=== Begin Enclosure ===

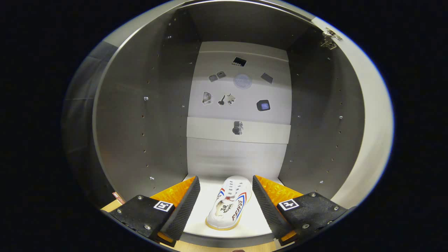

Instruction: Open the shoe cabinet door, grab the shoes and put them into the shoe cabinet, then close the shoe cabinet door.

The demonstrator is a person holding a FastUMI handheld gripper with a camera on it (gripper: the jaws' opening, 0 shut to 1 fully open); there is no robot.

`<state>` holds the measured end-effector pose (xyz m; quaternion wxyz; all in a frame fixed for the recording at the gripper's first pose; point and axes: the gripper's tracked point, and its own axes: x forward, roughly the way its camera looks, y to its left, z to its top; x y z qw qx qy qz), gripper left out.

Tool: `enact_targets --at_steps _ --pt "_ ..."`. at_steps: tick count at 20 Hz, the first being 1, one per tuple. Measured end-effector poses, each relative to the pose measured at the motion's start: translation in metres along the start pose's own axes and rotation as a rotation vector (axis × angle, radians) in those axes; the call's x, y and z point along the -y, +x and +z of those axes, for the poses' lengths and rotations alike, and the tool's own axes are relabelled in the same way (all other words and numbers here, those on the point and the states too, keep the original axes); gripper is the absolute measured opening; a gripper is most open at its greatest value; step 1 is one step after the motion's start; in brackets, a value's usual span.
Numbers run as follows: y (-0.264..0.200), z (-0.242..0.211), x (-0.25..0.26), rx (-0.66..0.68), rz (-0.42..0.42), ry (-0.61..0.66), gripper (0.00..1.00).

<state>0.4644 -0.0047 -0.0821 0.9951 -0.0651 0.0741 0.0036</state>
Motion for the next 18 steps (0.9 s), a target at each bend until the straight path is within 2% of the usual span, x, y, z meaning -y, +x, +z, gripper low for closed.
enact_targets --at_steps 7,11,18 --pt "-0.073 0.019 0.013 0.052 -0.007 0.024 0.94" --pt "-0.120 0.029 0.013 0.070 0.017 0.060 0.94" --pt "-0.230 0.045 0.017 0.124 0.046 0.077 0.94"
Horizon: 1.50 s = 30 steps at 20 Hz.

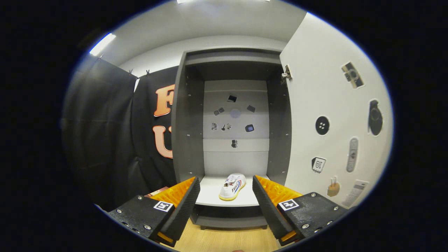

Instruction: Open the shoe cabinet door, grab the shoes and put them into the shoe cabinet, then close the shoe cabinet door.

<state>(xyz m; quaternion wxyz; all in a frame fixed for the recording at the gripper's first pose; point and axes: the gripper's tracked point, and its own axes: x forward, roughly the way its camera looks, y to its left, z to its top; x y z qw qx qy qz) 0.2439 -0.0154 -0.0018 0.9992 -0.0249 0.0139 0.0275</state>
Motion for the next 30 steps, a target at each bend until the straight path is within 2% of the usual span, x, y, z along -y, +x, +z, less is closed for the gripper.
enact_targets --at_steps 7,13,18,30 --pt "-0.088 0.009 0.015 0.003 0.006 0.008 0.94" --pt "-0.138 0.011 0.032 0.003 0.015 0.020 0.94" --pt "-0.166 0.009 0.040 -0.004 0.031 0.021 0.94" --pt "-0.208 0.011 0.099 0.015 -0.023 0.041 0.94"
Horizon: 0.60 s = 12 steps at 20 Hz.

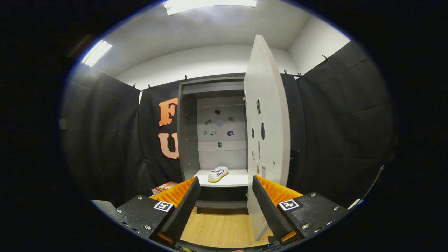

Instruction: Open the shoe cabinet door, grab the shoes and put them into the shoe cabinet, then close the shoe cabinet door.

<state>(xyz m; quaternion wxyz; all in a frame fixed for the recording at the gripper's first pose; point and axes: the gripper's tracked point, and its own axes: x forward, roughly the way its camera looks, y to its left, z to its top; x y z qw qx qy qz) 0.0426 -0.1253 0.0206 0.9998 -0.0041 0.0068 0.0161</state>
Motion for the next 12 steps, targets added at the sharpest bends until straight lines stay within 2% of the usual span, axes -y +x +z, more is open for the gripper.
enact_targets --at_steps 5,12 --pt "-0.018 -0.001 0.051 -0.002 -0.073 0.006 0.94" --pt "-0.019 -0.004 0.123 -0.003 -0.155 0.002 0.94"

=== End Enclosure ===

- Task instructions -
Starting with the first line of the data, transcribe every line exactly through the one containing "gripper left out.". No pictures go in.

- Exercise answer -
Instruction: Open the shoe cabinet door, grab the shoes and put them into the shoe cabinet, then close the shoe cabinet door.

The demonstrator is a person holding a FastUMI handheld gripper with a camera on it (gripper: the jaws' opening, 0 shut to 1 fully open); there is no robot.

`<state>` holds the measured end-effector pose (xyz m; quaternion wxyz; all in a frame fixed for the recording at the gripper's first pose; point and axes: the gripper's tracked point, and its own axes: x forward, roughly the way its camera looks, y to its left, z to its top; x y z qw qx qy qz), gripper left out.

This exercise requires no additional answer.